Work out how many lines of the listing below include the string "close", and give that number alone.
= Beginning of Section =
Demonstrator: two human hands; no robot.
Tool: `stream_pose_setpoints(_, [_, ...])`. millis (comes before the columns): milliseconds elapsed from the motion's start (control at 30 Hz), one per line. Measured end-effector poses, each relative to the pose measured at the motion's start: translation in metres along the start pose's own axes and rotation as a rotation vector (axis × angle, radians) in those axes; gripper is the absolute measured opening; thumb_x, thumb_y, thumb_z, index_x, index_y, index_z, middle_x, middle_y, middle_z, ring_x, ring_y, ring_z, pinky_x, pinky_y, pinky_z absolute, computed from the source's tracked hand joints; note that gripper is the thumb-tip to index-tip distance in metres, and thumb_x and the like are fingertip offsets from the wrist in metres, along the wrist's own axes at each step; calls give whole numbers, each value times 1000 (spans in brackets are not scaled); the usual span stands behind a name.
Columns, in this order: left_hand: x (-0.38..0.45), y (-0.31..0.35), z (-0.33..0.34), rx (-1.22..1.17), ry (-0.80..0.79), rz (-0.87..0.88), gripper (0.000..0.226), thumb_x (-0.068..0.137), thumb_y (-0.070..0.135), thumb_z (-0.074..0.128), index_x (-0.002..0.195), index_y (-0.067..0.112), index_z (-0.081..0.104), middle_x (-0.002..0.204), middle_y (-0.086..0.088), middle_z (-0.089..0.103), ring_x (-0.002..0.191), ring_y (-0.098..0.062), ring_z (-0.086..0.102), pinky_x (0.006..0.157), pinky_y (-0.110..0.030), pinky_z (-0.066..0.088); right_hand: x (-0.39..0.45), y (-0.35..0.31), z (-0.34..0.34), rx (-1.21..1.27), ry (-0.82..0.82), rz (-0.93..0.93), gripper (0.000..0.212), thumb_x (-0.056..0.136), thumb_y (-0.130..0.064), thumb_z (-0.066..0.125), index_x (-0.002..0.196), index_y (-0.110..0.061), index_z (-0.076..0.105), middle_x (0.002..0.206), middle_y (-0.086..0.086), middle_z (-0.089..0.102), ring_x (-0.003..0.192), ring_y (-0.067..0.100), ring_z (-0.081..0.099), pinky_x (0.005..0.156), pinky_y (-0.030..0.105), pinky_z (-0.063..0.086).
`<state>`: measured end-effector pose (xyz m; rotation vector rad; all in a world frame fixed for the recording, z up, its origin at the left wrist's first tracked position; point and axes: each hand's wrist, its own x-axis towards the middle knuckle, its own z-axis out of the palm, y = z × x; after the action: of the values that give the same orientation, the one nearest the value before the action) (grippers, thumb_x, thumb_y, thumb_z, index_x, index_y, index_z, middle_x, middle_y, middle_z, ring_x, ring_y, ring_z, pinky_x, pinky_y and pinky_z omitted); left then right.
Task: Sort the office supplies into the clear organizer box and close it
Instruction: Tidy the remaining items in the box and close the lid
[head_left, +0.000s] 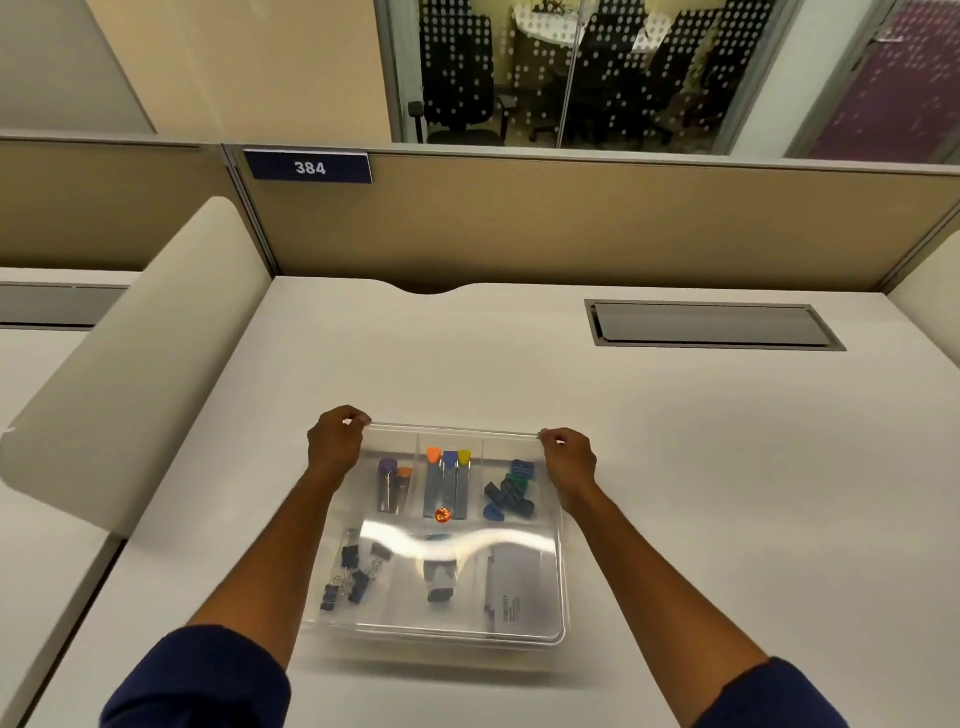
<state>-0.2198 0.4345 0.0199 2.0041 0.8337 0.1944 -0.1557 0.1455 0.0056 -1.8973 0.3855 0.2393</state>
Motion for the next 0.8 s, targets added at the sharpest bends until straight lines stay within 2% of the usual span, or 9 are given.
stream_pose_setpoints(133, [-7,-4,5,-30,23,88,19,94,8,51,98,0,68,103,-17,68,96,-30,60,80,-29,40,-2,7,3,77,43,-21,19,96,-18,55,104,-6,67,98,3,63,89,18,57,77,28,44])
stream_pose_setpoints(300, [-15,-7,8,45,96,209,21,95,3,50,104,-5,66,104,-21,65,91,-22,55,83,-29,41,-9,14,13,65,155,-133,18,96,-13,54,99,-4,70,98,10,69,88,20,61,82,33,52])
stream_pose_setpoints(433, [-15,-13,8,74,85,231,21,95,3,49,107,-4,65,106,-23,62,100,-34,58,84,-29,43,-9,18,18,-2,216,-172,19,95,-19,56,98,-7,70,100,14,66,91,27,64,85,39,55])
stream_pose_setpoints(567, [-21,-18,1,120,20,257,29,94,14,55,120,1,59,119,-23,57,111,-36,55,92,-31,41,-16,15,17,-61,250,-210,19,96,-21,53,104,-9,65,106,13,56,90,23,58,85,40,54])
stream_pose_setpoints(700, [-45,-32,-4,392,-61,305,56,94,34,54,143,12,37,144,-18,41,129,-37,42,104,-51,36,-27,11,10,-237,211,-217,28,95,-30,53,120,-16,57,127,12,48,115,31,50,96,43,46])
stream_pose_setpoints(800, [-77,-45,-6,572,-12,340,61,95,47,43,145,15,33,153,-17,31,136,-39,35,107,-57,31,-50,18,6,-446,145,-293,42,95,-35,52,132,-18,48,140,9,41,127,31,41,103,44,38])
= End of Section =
• [WRITTEN SOLUTION]:
2